Debuting in a market long tapped by its peers, Brazil's Banco Santander and related entity Banco do Estado de Sao Paulo (Banespa) issued a $400 million, seven-year deal last week backed by current and future diversified payment rights (DPRs). Led by Merrill Lynch, the transaction priced at 5.73%, yielding a spread of 235 basis points over five-year Treasurys, according to a source close to the deal. Moody's Investors Service, Standard & Poor's, and Fitch Ratings rated the deal Baa1'/'BBB'/'BBB+', respectively. Pricing was on Sept. 13; settlement is set for Sept. 20.
For the ratings category and asset type, both the yield and spread were unusually compressed, hitting the tightest ever for financial future flows out of Brazil, according to one source. Indeed, the deal priced inside every future flows deal from the country tracked by ASR over the last two years. "There's an aggressive bid right now in the U.S. market," said a source on the transaction, "The bank has a good reputation and took advantage of conditions."
Heavy demand from one large lead account was heard pressuring the pricing. A couple of large emerging-market investors in the U.S. said the transaction had not entered their radar, suggesting that Merrill had focused on a smaller group.
Legal counsel for the originators was Linklaters on the cross-border front and Demarest & Almeida domestically. For the lead, counsel was Dewey Ballantine and Pinheiro Neto, respectively.
The collateral is comprised of dollar- and euro-denominated payment orders generated through the international operations of the two originators. Santander is providing roughly two-thirds of the collateral and Banespa is providing the other third.

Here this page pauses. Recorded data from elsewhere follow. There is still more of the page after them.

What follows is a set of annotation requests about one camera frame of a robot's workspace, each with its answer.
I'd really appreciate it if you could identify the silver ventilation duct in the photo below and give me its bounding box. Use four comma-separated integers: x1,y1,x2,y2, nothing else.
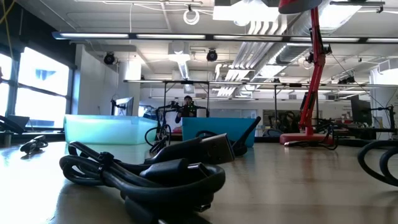
275,18,330,66

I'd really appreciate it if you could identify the white coiled ceiling cable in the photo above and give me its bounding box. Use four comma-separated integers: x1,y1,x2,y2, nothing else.
182,8,201,26

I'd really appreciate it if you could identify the person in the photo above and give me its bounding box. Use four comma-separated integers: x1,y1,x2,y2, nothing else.
174,95,200,124

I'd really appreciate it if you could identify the light teal plastic bin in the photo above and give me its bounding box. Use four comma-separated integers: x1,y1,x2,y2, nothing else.
63,114,159,146

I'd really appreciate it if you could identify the dark blue plastic bin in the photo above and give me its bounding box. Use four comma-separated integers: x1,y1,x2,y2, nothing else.
181,117,257,148

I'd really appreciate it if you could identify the long LED light bar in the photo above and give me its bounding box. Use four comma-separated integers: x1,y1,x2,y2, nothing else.
51,30,398,44

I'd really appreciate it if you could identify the short black USB cable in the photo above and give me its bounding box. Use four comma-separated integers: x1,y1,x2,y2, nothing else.
284,123,340,151
144,124,172,154
195,116,262,157
357,139,398,187
58,133,236,224

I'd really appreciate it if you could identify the thin black USB cable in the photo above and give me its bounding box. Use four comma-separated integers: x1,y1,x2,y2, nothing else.
20,135,49,155

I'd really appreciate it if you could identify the computer monitor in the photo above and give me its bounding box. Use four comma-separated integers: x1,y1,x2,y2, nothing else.
350,95,373,126
111,96,135,117

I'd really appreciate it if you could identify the white hanging ceiling light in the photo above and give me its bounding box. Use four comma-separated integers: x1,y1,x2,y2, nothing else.
167,42,191,80

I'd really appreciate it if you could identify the red desk lamp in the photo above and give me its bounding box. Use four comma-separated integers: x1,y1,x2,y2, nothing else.
278,0,338,146

Also last week, BB Securities and Credit Suisse First Boston (CSFB) led a subordinated debt transaction for Banco do Brasil backed by a letter of credit (LC) from CSFB. Rated Baa1' by Moody's, the $300 million, 10-year deal yielded 8.625%. Closing is scheduled for Sept. 20.
Covering 18-months, the LC acts like a political risk insurance (PRI) policy, effectively covering the imposition of certain capital controls by a government. In the case of this LC, the originator wasn't forced to provide cash upfront, which can prove costly. "In this case, the moment there's a transferability problem they can draw on the LC," said a source close to the transaction.
The deal went to about 80 investors, including insurance companies, retail, high-grade and dedicated emerging-market accounts.
Crossborder and domestic legal counsel for the leads were Dewey Ballantine and Pinheiro Neto, respectively. For Banco do Brasil, it was Linklaters and Lefosse, respectively.